La humanidad, en su inagotable afán de demostrar su inteligencia, ha cultivado con esmero una especialidad milenaria: el abuso de autoridad. Esta fascinante práctica, que comenzó con el primer homínido que descubrió que una piedra en la mano le confería cierto poder sobre su vecino, ha evolucionado con elegancia hasta la era digital, donde ya no se necesita una porra, sino una línea de código.
En el amanecer de la historia, el poder se medía por la fuerza bruta. El jefe de la tribu era aquel capaz de cazar el mamut más grande y, de paso, imponer su criterio a garrotazo limpio. ¡Qué tiempos aquellos en los que la autoridad se entendía con claridad! Después llegaron las civilizaciones y con ellas, el ingenio. Se inventaron coronas, tronos y discursos que hablaban de linajes divinos, porque siempre es más fácil obedecer a alguien si te asegura que su derecho a mandar le fue otorgado por una deidad caprichosa.
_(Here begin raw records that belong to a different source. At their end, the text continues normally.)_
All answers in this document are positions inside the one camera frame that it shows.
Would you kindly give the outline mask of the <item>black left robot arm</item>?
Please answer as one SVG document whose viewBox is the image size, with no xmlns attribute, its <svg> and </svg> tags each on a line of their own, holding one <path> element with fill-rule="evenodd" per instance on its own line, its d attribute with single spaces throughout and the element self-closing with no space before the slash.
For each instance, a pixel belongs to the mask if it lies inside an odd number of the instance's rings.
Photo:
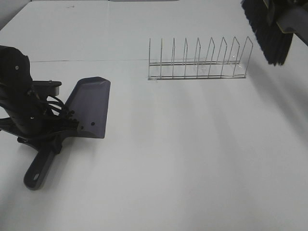
<svg viewBox="0 0 308 231">
<path fill-rule="evenodd" d="M 74 111 L 58 98 L 60 86 L 60 81 L 34 81 L 29 57 L 1 46 L 0 106 L 8 117 L 0 120 L 0 129 L 19 142 L 58 154 L 63 140 L 78 127 Z"/>
</svg>

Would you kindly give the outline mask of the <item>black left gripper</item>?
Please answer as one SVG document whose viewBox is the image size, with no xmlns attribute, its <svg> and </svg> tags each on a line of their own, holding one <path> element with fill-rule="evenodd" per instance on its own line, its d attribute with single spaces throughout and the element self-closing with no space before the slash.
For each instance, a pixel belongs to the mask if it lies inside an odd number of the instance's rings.
<svg viewBox="0 0 308 231">
<path fill-rule="evenodd" d="M 63 102 L 57 98 L 60 81 L 0 82 L 0 106 L 8 114 L 0 119 L 1 131 L 23 139 L 40 139 L 49 133 L 47 150 L 59 154 L 60 135 L 75 135 L 78 122 L 64 119 L 60 114 Z"/>
</svg>
Pero el tiempo no perdona, y las sociedades, inquietas, decidieron probar algo nuevo: la igualdad. Nacieron las democracias, se redactaron constituciones, y los libros de historia proclamaron que el poder residía en el pueblo. ¡Qué adorable ingenuidad! La autoridad, siempre hábil y camaleónica, se reinventó. Si ya no podía aplastarte con una armadura reluciente, lo haría desde un despacho bien iluminado, con leyes escritas en lenguaje críptico que solo entienden quienes las crean.
La modernidad trajo consigo una promesa de libertad que resultó ser, en muchos casos, un espejismo decorado con eslóganes pegajosos. Ahora, en pleno siglo XXI, el poder ha alcanzado su máximo esplendor: es invisible, impersonal y global. Ya no necesitas temer a un señor con bigote y uniforme; ahora es tu teléfono quien te dicta qué pensar, qué desear y, por supuesto, qué temer. Los algoritmos, esos amos silenciosos, deciden lo que ves y lo que no, mientras tú, satisfecho, proclamas tu independencia con un tuit indignado.
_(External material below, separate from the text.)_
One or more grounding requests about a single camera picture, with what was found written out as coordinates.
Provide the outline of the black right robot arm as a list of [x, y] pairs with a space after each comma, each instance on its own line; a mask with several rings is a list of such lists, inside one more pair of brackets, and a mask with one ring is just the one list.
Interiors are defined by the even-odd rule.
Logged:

Lo más curioso es que, pese a las lecciones de la historia, la sociedad sigue cayendo en la misma trampa. La supremacía, ese deseo insaciable de sentirse por encima de los demás, ha cambiado de disfraz, pero mantiene intacta su esencia. Antaño eran coronas, después uniformes, y ahora son datos y opiniones que se imponen con la contundencia de una tendencia viral. El «yo tengo razón porque mi algoritmo me lo confirma» es el nuevo estandarte de una autoridad que no necesita justificación histórica, solo likes y compartidos.
En este recorrido por el abuso de poder, la humanidad ha demostrado una capacidad inigualable para tropezar con la misma piedra, una y otra vez. El escenario cambia, los protagonistas se renuevan, pero el guion permanece inalterable: unos pocos mandan, otros obedecen, y todos fingen que esta vez será diferente. Pero, claro, ¿qué sería del ser humano sin su inquebrantable fe en que la próxima generación, definitivamente, aprenderá de los errores del pasado?
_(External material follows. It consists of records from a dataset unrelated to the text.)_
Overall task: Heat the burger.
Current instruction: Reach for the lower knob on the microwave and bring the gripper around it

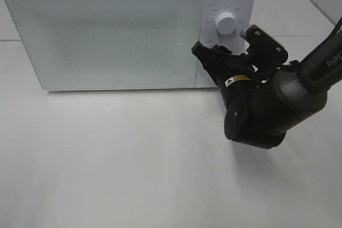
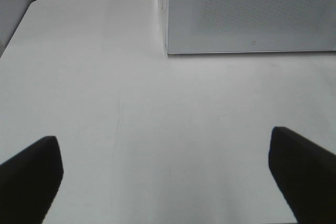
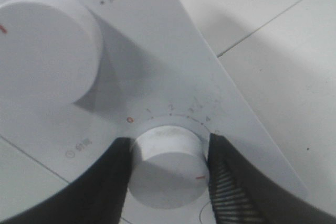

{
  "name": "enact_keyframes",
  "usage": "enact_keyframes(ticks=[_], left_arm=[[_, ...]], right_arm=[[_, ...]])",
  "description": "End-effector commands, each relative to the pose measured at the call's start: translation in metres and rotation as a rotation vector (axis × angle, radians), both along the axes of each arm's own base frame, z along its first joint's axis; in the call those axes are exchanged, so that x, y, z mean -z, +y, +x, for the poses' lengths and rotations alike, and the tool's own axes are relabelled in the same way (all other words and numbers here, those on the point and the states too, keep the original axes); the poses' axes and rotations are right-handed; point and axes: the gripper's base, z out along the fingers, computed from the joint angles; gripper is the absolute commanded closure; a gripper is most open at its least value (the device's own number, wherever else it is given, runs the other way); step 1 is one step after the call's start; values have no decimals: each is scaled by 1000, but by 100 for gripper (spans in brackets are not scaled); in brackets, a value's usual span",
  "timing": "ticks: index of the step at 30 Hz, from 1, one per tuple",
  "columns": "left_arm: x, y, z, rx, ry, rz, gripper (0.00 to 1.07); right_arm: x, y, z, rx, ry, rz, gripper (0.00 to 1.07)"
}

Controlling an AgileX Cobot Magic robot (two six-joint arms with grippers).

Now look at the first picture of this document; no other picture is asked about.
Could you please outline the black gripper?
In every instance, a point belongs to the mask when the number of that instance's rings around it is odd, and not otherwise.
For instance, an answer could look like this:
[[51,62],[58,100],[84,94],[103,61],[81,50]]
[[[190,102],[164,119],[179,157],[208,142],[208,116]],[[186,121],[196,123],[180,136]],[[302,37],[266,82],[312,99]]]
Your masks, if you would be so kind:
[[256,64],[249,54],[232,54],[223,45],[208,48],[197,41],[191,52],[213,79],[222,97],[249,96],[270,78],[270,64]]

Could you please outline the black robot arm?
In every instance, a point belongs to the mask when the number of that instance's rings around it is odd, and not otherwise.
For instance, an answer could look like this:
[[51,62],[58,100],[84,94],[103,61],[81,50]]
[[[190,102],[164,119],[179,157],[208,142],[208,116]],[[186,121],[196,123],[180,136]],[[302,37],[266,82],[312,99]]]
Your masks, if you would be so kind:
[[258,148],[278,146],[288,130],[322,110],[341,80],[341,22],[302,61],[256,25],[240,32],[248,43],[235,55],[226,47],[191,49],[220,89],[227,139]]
Mientras tanto, sigamos disfrutando del espectáculo. La autoridad, como buen prestidigitador, continuará sacando conejos de su chistera, disfrazándose de libertad y vendiéndonos su último truco. Y nosotros, obedientes y convencidos de nuestra inteligencia, seguiremos aplaudiendo, sin darnos cuenta de que el verdadero truco es hacernos creer que alguna vez dejamos de ser súbditos.